The Shapiro & Duncan team met weekly, and sometimes more than once a week, with Clark Construction and all the other trades to resolve any conflicts and coordinate activities onsite. Lean construction practices were used by the team keeping critical members engaged in the planning and scheduling of activities, defining and refining activities and durations, and coordinating the workflow amongst the trade to ensure the most efficient execution of the work.
“Our BIM system turned out to be a big part of the solution,” Canter says. “We used BIM to head off any potential conflicts between the various trades including lighting, conduit, ductwork and so on. We hit every one of the conflicts one by one, and solved them using BIM at the digital level.”

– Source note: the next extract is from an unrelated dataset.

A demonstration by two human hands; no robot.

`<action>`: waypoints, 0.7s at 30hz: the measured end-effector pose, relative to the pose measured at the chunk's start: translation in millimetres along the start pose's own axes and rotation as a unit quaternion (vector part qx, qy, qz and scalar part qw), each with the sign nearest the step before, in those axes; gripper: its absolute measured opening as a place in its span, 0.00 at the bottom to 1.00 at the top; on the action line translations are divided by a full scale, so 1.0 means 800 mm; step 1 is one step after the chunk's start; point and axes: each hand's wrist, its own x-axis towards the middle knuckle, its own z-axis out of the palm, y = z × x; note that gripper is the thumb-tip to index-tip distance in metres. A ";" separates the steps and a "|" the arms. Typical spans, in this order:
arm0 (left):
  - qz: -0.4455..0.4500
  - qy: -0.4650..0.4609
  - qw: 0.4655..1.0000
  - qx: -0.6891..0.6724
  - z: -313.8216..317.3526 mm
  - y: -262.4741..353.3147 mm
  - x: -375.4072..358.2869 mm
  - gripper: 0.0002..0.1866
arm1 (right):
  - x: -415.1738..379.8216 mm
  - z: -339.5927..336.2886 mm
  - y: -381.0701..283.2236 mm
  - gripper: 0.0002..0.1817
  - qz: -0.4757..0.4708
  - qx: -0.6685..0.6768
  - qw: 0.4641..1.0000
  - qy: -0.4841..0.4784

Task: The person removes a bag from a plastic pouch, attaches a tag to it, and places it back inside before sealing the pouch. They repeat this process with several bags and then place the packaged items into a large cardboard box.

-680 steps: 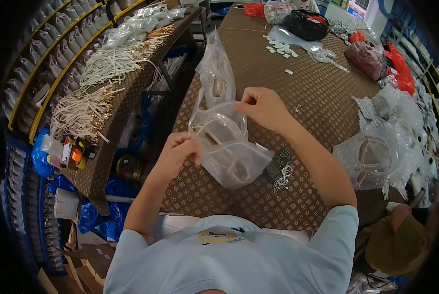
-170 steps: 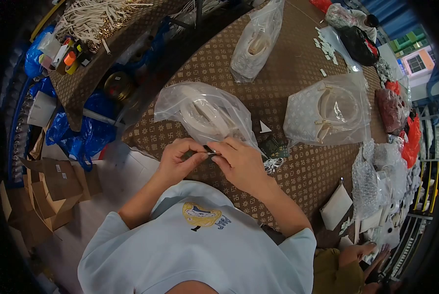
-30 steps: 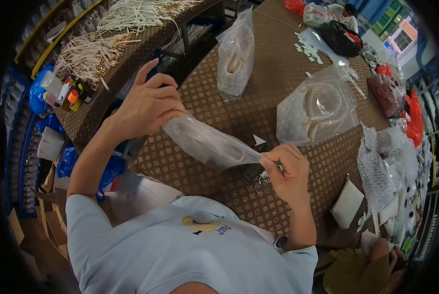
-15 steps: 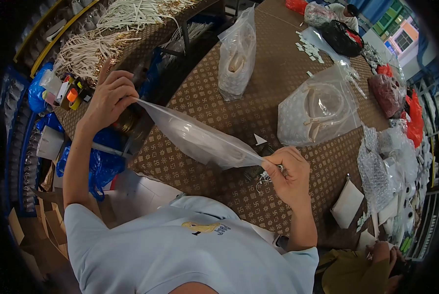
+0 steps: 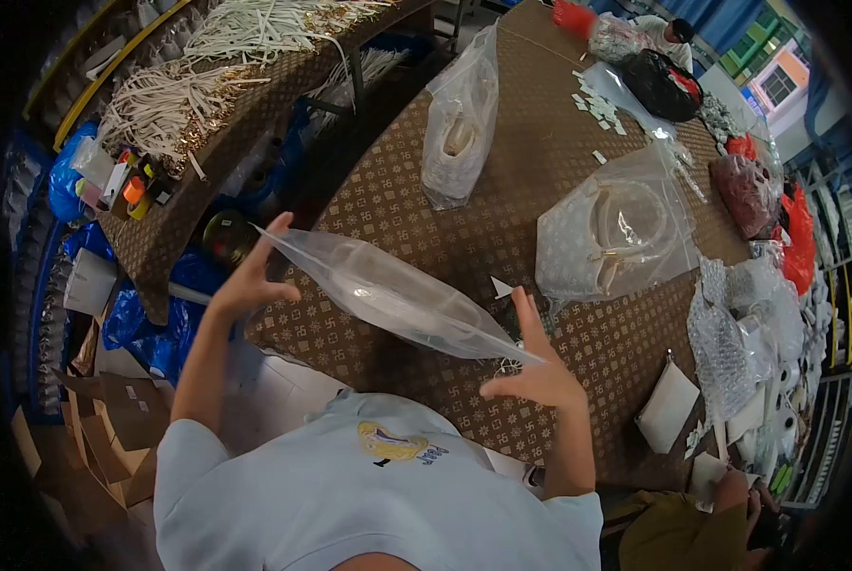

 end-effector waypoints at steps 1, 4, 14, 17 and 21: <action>0.010 -0.002 0.998 -0.064 0.023 -0.005 0.006 0.53 | 0.008 0.016 0.015 0.68 0.034 -0.071 0.997 0.002; -0.034 -0.080 0.957 -0.278 0.078 0.025 0.037 0.42 | 0.056 0.052 0.009 0.60 -0.071 -0.186 0.978 0.067; -0.010 0.029 0.960 -0.280 0.114 -0.015 0.051 0.26 | 0.029 0.023 0.000 0.13 0.140 0.200 0.918 0.312; -0.187 -0.021 0.963 -0.194 0.141 -0.074 0.044 0.29 | 0.014 -0.019 -0.040 0.15 0.153 0.235 0.838 0.468; -0.003 -0.046 0.959 0.281 0.215 -0.130 0.016 0.29 | 0.059 -0.070 -0.012 0.21 0.081 0.164 0.799 0.572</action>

As conflicts were resolved, the planning department sent mechanical shop (spool) drawings to the contractor’s 51,000-square-foot fabrication shop in Landover, Maryland. Each spool drawing is one small section of the BIM model, like puzzle pieces. Every drawing and then every assembly that comes off the shop floor is color-coded and clearly marked by floor and quadrant, so that the field crews can quickly erect the prefabricated piping assemblies properly on site. More than 80 percent of the piping on this project was prefabricated at assemblies at the Landover facility.
When it came time to physically install the product in the field, the quality control coordinator came through and made sure that all utilities and equipment for all subs were installed in the right places and at the right elevations.
Ultimately, the early investment of intelligence by going through all of these coordination and quality control steps was the key to success.
“Everybody involved in this project — our planning team, our field teams and all of our subcontractors — did a superb job of coordination to make sure everything was installed in the right place,” Canter says. There were very few coordination conflicts in the field. In a building of this size, it could have been disastrous if coordination issues had not been handled correctly. The project finished ahead of schedule, beating the initial schedule and under budget.